## SOURCE MATERIAL
╔══

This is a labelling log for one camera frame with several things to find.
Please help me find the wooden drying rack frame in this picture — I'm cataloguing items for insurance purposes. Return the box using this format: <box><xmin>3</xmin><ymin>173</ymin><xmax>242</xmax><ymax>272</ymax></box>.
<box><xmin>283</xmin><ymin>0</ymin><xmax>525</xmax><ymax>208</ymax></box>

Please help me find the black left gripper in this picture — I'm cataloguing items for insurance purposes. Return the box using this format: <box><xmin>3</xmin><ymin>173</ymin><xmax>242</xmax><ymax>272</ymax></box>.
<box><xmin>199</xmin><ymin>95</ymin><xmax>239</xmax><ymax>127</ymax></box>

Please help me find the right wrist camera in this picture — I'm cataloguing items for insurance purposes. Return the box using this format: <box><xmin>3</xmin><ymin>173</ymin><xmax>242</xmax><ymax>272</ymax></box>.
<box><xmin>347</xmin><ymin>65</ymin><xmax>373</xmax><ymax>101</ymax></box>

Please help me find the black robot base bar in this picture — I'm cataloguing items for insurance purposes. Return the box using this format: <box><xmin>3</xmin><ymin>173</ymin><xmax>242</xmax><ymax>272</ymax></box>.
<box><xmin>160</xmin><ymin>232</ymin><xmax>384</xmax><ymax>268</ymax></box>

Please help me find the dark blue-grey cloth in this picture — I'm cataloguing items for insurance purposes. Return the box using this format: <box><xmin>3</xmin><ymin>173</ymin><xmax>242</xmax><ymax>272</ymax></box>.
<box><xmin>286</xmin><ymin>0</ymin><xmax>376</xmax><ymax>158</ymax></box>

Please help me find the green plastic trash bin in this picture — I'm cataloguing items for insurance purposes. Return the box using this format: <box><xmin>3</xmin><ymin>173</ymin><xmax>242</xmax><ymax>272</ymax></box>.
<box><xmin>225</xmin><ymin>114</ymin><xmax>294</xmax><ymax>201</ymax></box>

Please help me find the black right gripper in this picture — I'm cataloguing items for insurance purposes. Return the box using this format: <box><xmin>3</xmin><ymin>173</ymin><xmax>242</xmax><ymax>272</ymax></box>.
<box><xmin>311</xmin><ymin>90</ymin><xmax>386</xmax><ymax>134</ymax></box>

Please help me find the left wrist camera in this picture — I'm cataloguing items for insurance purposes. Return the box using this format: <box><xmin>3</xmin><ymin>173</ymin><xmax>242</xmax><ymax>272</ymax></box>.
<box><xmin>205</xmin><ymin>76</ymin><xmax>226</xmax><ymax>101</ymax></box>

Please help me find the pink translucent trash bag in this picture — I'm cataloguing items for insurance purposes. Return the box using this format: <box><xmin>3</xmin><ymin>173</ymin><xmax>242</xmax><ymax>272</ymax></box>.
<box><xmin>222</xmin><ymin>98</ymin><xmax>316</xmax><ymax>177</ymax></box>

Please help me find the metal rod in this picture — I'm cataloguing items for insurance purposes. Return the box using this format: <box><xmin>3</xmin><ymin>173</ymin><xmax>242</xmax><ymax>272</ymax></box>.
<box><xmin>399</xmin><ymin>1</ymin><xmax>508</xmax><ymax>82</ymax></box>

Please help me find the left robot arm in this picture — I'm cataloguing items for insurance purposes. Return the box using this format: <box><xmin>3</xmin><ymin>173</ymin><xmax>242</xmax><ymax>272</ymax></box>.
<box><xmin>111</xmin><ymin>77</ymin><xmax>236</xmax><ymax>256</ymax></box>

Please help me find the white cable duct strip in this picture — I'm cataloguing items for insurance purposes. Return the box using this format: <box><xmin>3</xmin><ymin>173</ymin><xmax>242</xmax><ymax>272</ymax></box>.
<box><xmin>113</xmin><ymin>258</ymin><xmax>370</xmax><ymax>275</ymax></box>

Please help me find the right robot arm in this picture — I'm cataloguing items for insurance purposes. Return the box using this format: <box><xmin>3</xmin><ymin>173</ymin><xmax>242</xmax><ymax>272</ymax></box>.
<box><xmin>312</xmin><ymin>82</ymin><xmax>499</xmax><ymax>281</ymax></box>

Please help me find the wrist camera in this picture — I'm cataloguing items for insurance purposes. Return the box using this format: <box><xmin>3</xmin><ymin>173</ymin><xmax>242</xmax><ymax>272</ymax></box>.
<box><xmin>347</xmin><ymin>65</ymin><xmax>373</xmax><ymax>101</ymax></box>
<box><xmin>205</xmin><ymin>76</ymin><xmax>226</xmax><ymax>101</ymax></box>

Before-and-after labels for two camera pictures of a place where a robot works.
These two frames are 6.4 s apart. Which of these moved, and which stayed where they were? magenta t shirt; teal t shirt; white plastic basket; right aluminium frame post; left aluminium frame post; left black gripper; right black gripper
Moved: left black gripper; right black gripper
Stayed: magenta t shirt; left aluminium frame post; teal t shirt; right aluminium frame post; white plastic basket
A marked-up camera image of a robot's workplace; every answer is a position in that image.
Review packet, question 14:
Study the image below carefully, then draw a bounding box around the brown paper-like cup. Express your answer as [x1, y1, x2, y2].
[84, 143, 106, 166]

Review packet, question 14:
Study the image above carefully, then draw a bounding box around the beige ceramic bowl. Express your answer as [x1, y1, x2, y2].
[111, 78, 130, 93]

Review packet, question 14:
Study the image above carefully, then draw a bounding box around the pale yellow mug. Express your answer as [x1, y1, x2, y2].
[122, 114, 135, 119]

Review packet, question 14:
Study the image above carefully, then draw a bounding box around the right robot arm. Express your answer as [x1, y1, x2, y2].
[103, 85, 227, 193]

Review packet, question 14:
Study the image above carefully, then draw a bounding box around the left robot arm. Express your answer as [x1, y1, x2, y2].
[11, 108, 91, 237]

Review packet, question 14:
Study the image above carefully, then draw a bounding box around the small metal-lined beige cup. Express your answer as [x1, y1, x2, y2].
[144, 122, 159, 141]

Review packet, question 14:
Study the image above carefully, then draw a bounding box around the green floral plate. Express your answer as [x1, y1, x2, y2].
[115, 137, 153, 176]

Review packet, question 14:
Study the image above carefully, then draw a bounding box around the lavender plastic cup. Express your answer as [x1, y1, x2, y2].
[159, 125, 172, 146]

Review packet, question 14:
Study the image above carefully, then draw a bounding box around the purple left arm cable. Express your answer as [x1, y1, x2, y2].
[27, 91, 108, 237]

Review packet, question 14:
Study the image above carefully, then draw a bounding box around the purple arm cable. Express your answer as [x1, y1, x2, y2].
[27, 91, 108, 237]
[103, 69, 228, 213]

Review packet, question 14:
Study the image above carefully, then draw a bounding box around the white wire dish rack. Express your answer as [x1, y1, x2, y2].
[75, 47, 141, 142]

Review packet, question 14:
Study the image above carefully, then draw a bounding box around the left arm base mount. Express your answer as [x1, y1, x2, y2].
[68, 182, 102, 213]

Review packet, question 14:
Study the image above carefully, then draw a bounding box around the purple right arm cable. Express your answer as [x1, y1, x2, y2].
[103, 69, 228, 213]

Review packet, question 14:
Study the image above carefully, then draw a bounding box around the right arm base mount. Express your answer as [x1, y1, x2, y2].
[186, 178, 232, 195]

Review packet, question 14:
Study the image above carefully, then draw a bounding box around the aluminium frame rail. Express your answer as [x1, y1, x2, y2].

╚══

## TASK OBJECTIVE
Return, exactly as written, only those lines that run from the one with "left robot arm." to the last line of the data, both of those lines included.

## REPLY TO THE TASK
Study the image above carefully, then draw a bounding box around the left robot arm. Express your answer as [x1, y1, x2, y2].
[11, 108, 91, 237]

Review packet, question 14:
Study the image above carefully, then draw a bounding box around the small metal-lined beige cup. Express your answer as [x1, y1, x2, y2].
[144, 122, 159, 141]

Review packet, question 14:
Study the image above carefully, then draw a bounding box around the green floral plate. Express your answer as [x1, y1, x2, y2].
[115, 137, 153, 176]

Review packet, question 14:
Study the image above carefully, then draw a bounding box around the lavender plastic cup. Express your answer as [x1, y1, x2, y2].
[159, 125, 172, 146]

Review packet, question 14:
Study the image above carefully, then draw a bounding box around the purple left arm cable. Express your answer as [x1, y1, x2, y2].
[27, 91, 108, 237]

Review packet, question 14:
Study the image above carefully, then draw a bounding box around the purple arm cable. Express your answer as [x1, y1, x2, y2].
[27, 91, 108, 237]
[103, 69, 228, 213]

Review packet, question 14:
Study the image above carefully, then draw a bounding box around the white wire dish rack. Express your answer as [x1, y1, x2, y2].
[75, 47, 141, 142]

Review packet, question 14:
Study the image above carefully, then draw a bounding box around the left arm base mount. Express your answer as [x1, y1, x2, y2].
[68, 182, 102, 213]

Review packet, question 14:
Study the image above carefully, then draw a bounding box around the purple right arm cable. Express your answer as [x1, y1, x2, y2].
[103, 69, 228, 213]

Review packet, question 14:
Study the image above carefully, then draw a bounding box around the right arm base mount. Express your answer as [x1, y1, x2, y2].
[186, 178, 232, 195]

Review packet, question 14:
Study the image above carefully, then draw a bounding box around the aluminium frame rail. Express your answer as [x1, y1, x2, y2].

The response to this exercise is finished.